FDA clears augmented reality system to help navigate spine surgery

Just as a driver uses a road map or GPS to navigate unfamiliar streets, so too can surgeons access surgical navigation systems to guide them through the unique plains of a patient’s anatomy.

The standard systems, however, can be unwieldy both in setup—since they may require the navigation plan to be manually mapped out and typically force physicians to repeatedly shift their gaze back and forth between the patient and an onscreen guide—and in cost, with high prices for the technology often barring surgical teams from using it at all.

A high-tech option from Novarad attempts to knock down all of those barriers. Not only does it use augmented reality technology to superimpose the navigation plan right over the patient’s body, but it also relies solely on off-the-shelf AR hardware to significantly lower costs.

The VisAR technology has now been cleared by the FDA to provide guidance during spinal surgeries, Novarad announced this week, giving U.S. surgeons a new, potentially more efficient alternative to their existing surgical navigation systems.

Physicians first analyze a patient’s imaging data with the VisAR platform’s pre-surgical planning software, which allows them to add virtual annotations to and perform segmentation on collected scans.

From there, they can opt to convert the imaging data into either a 2D or 3D immersive hologram, which is then mapped directly onto the patient’s body, using markers from the CT scan to position the hologram accurately. According to Novarad, using the virtual map as a continuous guide can help surgeons place pedicle screws along the spine with accuracy of within two millimeters.

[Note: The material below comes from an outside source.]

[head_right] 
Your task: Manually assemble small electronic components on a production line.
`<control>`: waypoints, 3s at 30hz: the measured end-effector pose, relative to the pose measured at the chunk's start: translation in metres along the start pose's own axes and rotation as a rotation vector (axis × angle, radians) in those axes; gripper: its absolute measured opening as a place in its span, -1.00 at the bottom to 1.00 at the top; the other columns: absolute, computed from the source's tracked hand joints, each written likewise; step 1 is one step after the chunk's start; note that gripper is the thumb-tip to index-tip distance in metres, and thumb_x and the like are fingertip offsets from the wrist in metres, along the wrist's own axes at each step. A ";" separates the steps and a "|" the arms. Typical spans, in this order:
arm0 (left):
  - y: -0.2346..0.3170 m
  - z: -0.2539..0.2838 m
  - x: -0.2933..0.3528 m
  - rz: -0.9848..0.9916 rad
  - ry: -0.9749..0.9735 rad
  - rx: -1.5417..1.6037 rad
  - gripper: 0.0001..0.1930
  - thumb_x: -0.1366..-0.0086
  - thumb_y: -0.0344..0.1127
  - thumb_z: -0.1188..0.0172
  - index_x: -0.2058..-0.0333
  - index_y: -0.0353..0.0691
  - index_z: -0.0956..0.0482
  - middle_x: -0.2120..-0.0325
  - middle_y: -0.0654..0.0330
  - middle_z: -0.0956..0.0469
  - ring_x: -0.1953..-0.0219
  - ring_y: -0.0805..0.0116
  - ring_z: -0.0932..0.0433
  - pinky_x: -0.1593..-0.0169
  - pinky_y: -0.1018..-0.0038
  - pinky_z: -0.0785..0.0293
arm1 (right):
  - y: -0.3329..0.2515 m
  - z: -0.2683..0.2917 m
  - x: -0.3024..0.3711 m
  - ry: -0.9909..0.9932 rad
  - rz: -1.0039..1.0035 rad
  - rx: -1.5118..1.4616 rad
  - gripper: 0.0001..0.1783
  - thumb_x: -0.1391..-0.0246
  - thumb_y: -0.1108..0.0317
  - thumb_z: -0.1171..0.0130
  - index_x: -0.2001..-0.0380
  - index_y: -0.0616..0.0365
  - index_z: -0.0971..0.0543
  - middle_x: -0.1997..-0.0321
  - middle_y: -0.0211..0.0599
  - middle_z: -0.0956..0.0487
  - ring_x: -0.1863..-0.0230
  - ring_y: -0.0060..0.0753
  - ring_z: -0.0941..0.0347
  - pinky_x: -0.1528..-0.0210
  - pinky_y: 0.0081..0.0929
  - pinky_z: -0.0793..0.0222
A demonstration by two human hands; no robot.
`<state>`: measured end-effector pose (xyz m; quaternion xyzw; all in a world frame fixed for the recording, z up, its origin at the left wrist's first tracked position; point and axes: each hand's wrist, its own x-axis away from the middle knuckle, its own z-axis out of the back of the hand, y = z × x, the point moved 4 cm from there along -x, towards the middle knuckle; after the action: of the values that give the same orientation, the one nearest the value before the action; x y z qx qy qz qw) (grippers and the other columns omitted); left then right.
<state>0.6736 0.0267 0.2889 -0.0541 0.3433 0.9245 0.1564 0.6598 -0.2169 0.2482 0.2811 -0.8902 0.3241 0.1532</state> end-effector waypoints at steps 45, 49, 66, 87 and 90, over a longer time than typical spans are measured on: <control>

Physicians view the hologram throughout the procedure using Microsoft’s HoloLens 2 augmented and virtual reality headset, thanks to a partnership between Novarad and the tech giant. The headset’s retail price starts at $3,500.

No other hardware is required, and Novarad said the total setup time for the navigation system in the operating room tops out at around two minutes.

“This is transformational technology that provides the precision of a robot, the portability of a stethoscope and the versatility of human-powered intelligence,” said CEO Wendell Gibby, M.D. “Like a surgical GPS, VisAR provides a road map to guide the surgeon to the pathology of interest.”

Next up, Novarad is aiming to secure international approvals for the spine guidance system, plus additional U.S. clearances for head- and neck-focused versions of the technology—which are currently in the FDA’s “consideration phase,” the Salt Lake City-based company said.

Augmented and virtual reality technologies have become increasingly popular in the OR. Medtronic, for one, struck a partnership with Surgical Theater last year to bring fighter-jet simulator software to brain surgery, placing a 3D rendering of a patient’s brain over the actual organ to help guide instruments through that treacherous territory.

Also last year, the FDA cleared another AR-based technology for surgical navigation. That device, from Pixee Medical, comprises a pair of “smartglasses” that surgeons wear throughout a knee replacement surgery and use to scan virtual QR codes to track the alignment of surgical tools and the knee joint itself.